*** Collected data ***

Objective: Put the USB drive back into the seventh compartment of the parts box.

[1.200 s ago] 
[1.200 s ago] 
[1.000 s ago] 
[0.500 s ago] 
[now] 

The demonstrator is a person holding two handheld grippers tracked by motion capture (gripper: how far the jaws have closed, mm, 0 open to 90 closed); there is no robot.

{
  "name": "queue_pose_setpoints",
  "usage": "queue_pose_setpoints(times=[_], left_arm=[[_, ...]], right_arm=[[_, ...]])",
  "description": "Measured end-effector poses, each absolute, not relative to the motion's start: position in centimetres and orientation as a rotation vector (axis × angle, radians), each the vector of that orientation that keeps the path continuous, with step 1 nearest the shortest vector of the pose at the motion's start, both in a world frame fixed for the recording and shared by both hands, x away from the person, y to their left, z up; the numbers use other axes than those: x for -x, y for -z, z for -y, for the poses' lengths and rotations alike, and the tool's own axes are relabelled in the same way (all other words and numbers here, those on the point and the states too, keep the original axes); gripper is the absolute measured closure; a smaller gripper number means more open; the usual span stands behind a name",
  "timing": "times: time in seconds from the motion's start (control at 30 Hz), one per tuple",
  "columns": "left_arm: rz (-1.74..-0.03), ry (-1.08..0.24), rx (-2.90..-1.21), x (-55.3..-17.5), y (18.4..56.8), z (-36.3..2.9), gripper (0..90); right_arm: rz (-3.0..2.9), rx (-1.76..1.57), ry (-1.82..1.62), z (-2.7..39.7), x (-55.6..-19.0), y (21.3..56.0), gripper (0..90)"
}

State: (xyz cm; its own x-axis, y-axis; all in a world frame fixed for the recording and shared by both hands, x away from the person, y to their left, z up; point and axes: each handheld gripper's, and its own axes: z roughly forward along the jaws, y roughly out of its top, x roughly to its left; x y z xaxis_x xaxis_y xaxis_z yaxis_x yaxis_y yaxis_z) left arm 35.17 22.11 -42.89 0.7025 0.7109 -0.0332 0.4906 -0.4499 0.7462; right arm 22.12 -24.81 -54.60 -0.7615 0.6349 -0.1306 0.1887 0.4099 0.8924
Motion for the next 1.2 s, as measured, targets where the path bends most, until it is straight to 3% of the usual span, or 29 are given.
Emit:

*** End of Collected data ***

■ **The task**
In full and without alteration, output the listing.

■ **Exercise output**
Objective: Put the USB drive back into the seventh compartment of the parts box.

[1.200 s ago] 
[1.200 s ago] 
[1.000 s ago] 
[0.500 s ago] 
[now] 

The demonstrator is a person holding two handheld grippers tracked by motion capture (gripper: how far the jaws have closed, mm, 0 open to 90 closed); there is no robot.

{
  "name": "queue_pose_setpoints",
  "usage": "queue_pose_setpoints(times=[_], left_arm=[[_, ...]], right_arm=[[_, ...]])",
  "description": "Measured end-effector poses, each absolute, not relative to the motion's start: position in centimetres and orientation as a rotation vector (axis × angle, radians), each the vector of that orientation that keeps the path continuous, with step 1 nearest the shortest vector of the pose at the motion's start, both in a world frame fixed for the recording and shared by both hands, x away from the person, y to their left, z up; the numbers use other axes than those: x for -x, y for -z, z for -y, for the poses' lengths and rotations alike, and the tool's own axes are relabelled in the same way (all other words and numbers here, those on the point and the states too, keep the original axes); gripper is the absolute measured closure; a smaller gripper number means more open; the usual span stands behind a name",
  "timing": "times: time in seconds from the motion's start (control at 30 Hz), one per tuple",
  "columns": "left_arm: rz (-1.74..-0.03), ry (-1.08..0.24), rx (-2.90..-1.21), x (-55.3..-17.5), y (18.4..56.8), z (-36.3..2.9), gripper (0..90); right_arm: rz (-3.0..2.9), rx (-1.76..1.57), ry (-1.82..1.62), z (-2.7..39.7), x (-55.6..-19.0), y (21.3..56.0), gripper (0..90)"
}

State: (xyz cm; its own x-axis, y-axis; all in a world frame fixed for the recording and shared by both hands, x away from the person, y to their left, z up; point and axes: each handheld gripper's, and its own axes: z roughly forward along the jaws, y roughly out of its top, x roughly to its left; x y z xaxis_x xaxis_y xaxis_z yaxis_x yaxis_y yaxis_z) left arm 35.17 22.11 -42.89 0.7025 0.7109 -0.0332 0.4906 -0.4499 0.7462; right arm 22.12 -24.81 -54.60 -0.7615 0.6349 -0.1306 0.1887 0.4099 0.8924
Motion for the next 1.2 s, as measured, targets where the path bends most, until it is straight to 3% of the usual span, or 29 are given.
Emit:

The full output has already been given.